From the records below, count the lines holding the string "person". Only the number is wanted.

## [Records contained in a dataset]
——

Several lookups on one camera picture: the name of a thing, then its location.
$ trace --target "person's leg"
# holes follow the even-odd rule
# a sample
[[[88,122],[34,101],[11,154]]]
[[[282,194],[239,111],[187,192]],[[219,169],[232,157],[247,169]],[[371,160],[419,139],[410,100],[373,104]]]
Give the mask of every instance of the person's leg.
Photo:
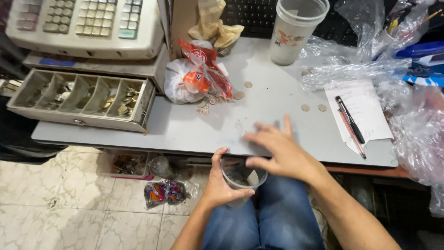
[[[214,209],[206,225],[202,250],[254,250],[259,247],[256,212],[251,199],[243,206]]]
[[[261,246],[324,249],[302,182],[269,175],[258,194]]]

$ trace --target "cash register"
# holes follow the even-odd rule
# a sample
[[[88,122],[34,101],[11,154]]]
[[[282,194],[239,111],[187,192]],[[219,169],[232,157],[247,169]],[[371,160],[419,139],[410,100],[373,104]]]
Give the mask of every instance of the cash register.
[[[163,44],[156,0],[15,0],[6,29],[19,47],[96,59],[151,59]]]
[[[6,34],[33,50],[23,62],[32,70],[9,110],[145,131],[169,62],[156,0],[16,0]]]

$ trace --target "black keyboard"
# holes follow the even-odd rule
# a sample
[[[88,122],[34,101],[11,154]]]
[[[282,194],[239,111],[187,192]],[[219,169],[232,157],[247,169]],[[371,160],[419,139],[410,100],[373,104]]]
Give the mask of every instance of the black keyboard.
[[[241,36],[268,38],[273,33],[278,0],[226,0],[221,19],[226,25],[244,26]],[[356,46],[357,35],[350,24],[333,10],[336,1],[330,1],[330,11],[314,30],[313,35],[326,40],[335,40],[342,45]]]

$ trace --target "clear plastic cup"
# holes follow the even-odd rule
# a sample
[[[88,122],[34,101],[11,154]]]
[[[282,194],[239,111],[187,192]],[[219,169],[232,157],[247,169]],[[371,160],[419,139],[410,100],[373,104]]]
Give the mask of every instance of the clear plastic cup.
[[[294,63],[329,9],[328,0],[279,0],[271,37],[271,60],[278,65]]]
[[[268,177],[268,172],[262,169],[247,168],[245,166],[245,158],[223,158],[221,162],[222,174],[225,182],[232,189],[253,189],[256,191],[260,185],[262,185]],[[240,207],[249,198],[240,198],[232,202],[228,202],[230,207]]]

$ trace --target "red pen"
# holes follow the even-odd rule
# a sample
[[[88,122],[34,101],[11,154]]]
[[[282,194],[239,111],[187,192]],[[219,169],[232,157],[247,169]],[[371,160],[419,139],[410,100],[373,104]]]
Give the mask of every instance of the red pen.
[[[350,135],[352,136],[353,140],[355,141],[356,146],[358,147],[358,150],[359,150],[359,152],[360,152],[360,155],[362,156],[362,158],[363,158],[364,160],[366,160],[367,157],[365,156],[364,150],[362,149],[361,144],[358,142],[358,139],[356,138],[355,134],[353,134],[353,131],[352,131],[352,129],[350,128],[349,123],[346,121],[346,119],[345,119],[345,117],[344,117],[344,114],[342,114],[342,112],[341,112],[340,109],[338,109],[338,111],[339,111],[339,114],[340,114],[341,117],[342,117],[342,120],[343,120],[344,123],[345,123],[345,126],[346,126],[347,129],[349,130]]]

——

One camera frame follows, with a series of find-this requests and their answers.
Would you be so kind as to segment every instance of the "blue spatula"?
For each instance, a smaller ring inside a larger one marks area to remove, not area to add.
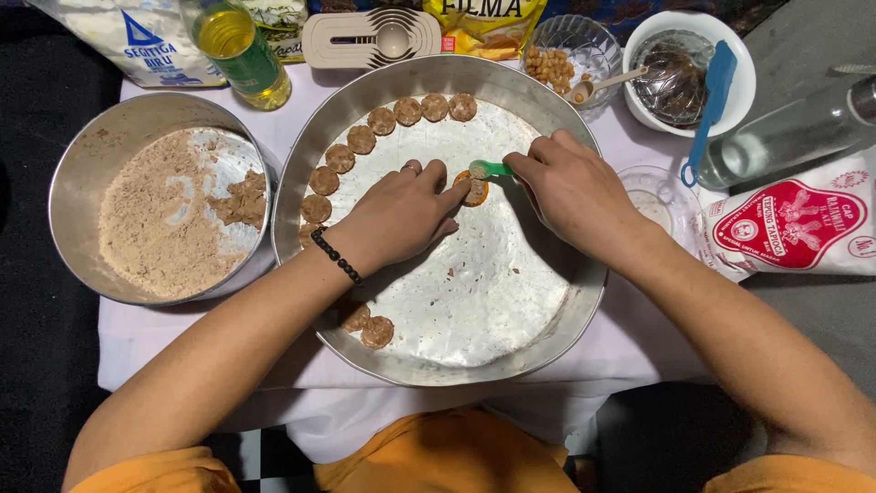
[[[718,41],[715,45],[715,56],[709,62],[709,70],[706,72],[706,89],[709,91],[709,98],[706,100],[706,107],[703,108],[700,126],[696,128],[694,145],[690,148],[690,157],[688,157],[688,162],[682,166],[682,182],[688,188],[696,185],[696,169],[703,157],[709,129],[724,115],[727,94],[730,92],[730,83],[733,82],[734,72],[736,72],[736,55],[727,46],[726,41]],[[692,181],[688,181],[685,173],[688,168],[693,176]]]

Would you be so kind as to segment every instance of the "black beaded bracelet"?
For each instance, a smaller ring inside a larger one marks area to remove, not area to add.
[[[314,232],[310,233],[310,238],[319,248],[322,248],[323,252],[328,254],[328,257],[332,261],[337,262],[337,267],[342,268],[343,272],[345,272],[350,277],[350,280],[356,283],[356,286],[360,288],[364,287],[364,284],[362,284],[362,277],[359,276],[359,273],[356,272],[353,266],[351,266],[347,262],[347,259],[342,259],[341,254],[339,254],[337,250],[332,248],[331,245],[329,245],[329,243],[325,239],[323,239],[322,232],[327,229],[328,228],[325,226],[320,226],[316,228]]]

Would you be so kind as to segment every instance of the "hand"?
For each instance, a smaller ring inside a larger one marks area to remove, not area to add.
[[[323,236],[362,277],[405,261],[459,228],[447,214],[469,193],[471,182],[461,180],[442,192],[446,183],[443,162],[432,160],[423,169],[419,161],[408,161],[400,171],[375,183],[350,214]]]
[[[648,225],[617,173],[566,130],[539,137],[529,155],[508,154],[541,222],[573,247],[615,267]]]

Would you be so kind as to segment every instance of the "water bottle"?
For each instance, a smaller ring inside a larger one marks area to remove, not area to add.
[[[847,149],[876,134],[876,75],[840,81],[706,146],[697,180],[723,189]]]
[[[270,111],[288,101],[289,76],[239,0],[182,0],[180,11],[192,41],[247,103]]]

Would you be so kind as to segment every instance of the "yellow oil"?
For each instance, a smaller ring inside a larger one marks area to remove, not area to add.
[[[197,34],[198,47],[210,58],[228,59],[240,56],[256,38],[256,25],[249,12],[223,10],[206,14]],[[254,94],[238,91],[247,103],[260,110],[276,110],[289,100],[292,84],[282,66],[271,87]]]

——

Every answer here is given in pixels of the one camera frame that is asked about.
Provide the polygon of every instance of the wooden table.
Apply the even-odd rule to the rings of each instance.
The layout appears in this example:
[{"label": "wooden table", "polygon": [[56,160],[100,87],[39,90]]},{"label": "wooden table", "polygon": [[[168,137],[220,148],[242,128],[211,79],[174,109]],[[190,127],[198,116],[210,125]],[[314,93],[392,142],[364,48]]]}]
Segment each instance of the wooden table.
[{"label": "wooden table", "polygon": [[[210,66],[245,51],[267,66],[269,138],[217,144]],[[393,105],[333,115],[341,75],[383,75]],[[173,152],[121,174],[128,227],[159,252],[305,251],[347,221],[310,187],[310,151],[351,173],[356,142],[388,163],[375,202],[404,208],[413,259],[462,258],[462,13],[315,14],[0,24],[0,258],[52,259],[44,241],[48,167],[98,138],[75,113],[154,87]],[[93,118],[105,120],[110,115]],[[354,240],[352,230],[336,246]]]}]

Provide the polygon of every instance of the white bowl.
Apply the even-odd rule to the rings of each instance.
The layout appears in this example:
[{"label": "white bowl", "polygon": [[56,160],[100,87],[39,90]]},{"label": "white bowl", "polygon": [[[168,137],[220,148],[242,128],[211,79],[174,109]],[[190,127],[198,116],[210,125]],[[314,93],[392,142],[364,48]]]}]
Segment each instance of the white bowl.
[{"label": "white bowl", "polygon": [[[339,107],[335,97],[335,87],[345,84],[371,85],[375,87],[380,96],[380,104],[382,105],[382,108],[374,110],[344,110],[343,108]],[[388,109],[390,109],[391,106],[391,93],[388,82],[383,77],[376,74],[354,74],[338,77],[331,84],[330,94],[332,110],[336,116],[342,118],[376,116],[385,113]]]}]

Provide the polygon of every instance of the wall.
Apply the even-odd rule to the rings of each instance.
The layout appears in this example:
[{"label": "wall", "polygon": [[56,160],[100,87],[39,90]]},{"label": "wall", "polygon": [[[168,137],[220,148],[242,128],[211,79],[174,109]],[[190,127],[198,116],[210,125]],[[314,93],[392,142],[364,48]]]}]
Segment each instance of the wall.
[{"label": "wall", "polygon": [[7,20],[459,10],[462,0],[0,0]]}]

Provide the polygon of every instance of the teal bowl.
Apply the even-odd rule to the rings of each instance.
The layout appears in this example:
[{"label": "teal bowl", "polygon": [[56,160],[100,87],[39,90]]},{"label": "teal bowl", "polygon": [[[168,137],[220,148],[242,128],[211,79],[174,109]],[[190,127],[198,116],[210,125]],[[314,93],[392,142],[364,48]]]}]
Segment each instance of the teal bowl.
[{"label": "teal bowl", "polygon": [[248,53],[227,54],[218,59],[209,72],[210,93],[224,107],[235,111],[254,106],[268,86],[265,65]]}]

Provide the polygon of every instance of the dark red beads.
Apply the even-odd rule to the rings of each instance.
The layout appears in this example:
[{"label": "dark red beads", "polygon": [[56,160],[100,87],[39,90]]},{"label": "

——

## [Your solution]
2